Under the Dome

Incase you missed it – and many did it seemed – Under the Dome is a fantasy thriller originally from the brain of suspense master Stephen King translated to the small screen on American network CBS.

The action centres around a small town in America that has been trapped under an indestructible and unexplainable dome, no I’m not talking about the Simpsons movie.

In the first season we see the town’s initial reaction to being caged into such a claustrophobic environment, feeling like a Tom Cruise fiancé as the actions mainly focuses on the relationships the main characters form and the side-effects of the mysterious dome.

At its finest points the first series does what all great fantasy thrillers do; immersing the viewer into the world that’s presented, bordering on the peaks of shows like Lost with its cliff hangers, however the low points resemble old-school doctor who with naff FX and acting, an intriguing mix.
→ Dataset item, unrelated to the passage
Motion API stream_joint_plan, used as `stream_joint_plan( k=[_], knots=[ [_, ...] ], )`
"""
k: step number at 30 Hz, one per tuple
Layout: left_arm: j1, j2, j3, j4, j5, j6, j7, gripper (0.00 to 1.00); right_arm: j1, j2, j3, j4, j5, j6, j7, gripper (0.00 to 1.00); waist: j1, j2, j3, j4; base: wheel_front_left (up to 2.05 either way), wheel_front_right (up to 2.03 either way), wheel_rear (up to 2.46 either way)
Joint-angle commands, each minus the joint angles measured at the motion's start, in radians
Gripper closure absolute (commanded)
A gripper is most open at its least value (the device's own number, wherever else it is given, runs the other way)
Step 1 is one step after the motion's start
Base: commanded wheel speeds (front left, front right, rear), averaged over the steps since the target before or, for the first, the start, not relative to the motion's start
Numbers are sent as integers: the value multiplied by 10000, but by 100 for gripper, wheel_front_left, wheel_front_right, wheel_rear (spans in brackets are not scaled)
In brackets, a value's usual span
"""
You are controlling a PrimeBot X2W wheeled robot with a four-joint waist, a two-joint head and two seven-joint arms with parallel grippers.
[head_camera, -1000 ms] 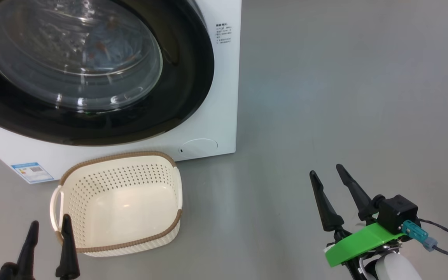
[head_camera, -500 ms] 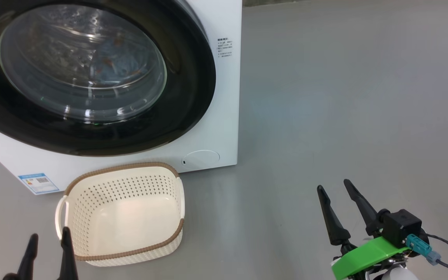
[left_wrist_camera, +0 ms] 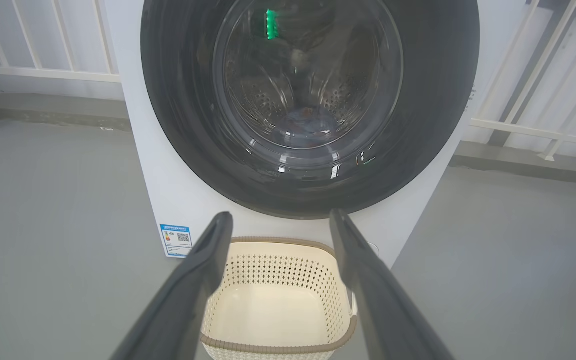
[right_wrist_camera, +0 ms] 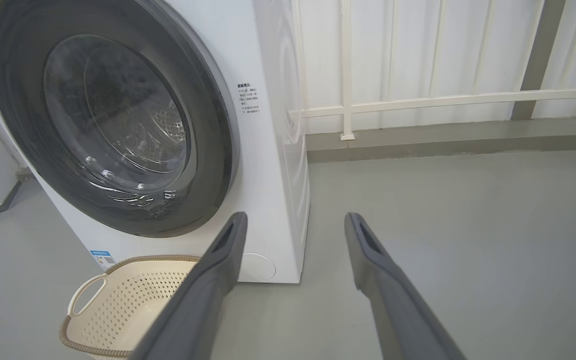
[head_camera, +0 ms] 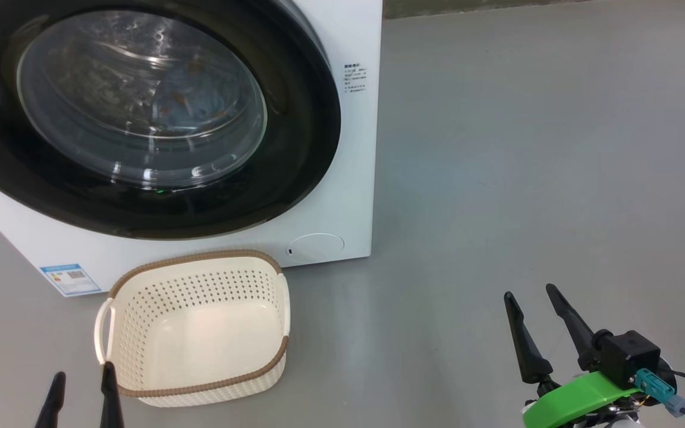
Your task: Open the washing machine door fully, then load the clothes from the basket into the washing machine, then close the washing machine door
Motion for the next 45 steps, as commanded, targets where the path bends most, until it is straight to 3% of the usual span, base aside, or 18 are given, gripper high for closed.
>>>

Many questions are left to be answered by the time the second series rolls round and we are thrust straight into the action early on as the town is in chaos at the hands of Big Jim, played by Dean Norris.

It’s clear from the outset that the campness will be ramped up from the off as the performances are unforgivingly flamboyant. Without giving any spoilers away to the masses who have yet to discover the show the main plot is taken away from the dome itself and shifts to the supernatural happenings within it and the cliques formed by our characters.

Visually the show has improved as a storyline with hordes of butterflies is impressive whilst scenes where blood rains from the sky is a bit of a visual treat. Despite this improvement the lack of focus on the reason viewers originally watched the show – the actual dome – makes the stories seem a bit lightweight and periphery, losing the escapism element from the first season.

This was not such an impressive visual treat.

Another prominent issue that adds to the sense of overwhelming silliness is the names of some of the main characters, with Barbie and big Jim springing to mind. Considering almost all of the action is supposedly drama based the tension that is created is immediately destroyed by a mere mention of calling Mike Vogel ‘Barbie’, it’s about as appropriate as having Kerry Katona as the spokeswoman of Waitrose.

Whilst the characters insistence on calling Dean Norris’ character ‘Big Jim’ in any given scenario becomes quite comical, making him sound like a southern American chubby pornstar as opposed to a sinister solemn faced mayor.

To be fair, Dean Norris does a decent job of giving the show a shred of credibility but after becoming so used to seeing his face in the greatest show of all time it feels distinctively like seeing a stunning ex-girlfriend you once had couple up with a proper munter, figuratively speaking of course.

Come on Barbie lets go party.

Despite all these blindingly shocking faults I can’t help but admit the show is surprisingly more-ish, much like eating something sickly sweet you know you shouldn’t but just can’t help it. I’d even go as far to recommend you give it a go; just sit back, turn off your brain and enjoy the beauty of its campness.